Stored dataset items
---------------
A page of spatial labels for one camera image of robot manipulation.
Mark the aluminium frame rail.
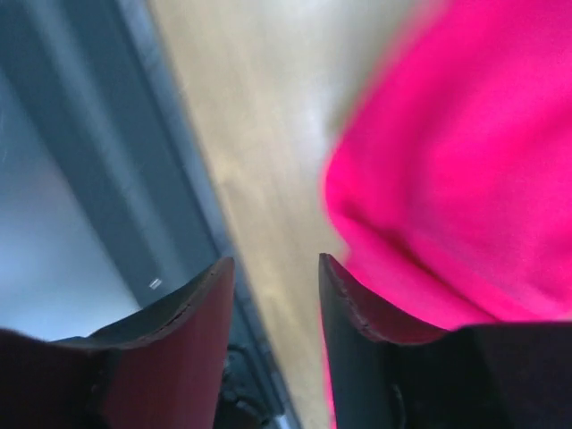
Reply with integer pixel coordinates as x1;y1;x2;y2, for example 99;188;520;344
1;1;300;428

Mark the magenta t shirt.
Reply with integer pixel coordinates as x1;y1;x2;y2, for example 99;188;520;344
321;0;572;429

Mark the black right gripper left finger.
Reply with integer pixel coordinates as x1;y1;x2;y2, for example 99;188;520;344
1;257;234;428

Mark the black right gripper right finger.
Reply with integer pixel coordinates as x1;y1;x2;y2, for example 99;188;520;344
319;254;571;428
---------------
*Brief*
The answer must be an exact copy of the entries, with the pictures omitted.

*Response area*
A page of spatial labels for one camera image of robot manipulation.
Mark the aluminium frame rail.
Reply with integer pixel coordinates as x1;y1;x2;y2, for example 99;188;520;344
1;1;300;428

Mark the magenta t shirt.
Reply with integer pixel coordinates as x1;y1;x2;y2, for example 99;188;520;344
321;0;572;429

Mark the black right gripper left finger.
Reply with integer pixel coordinates as x1;y1;x2;y2, for example 99;188;520;344
1;257;234;428

Mark the black right gripper right finger.
Reply with integer pixel coordinates as x1;y1;x2;y2, for example 99;188;520;344
319;254;571;428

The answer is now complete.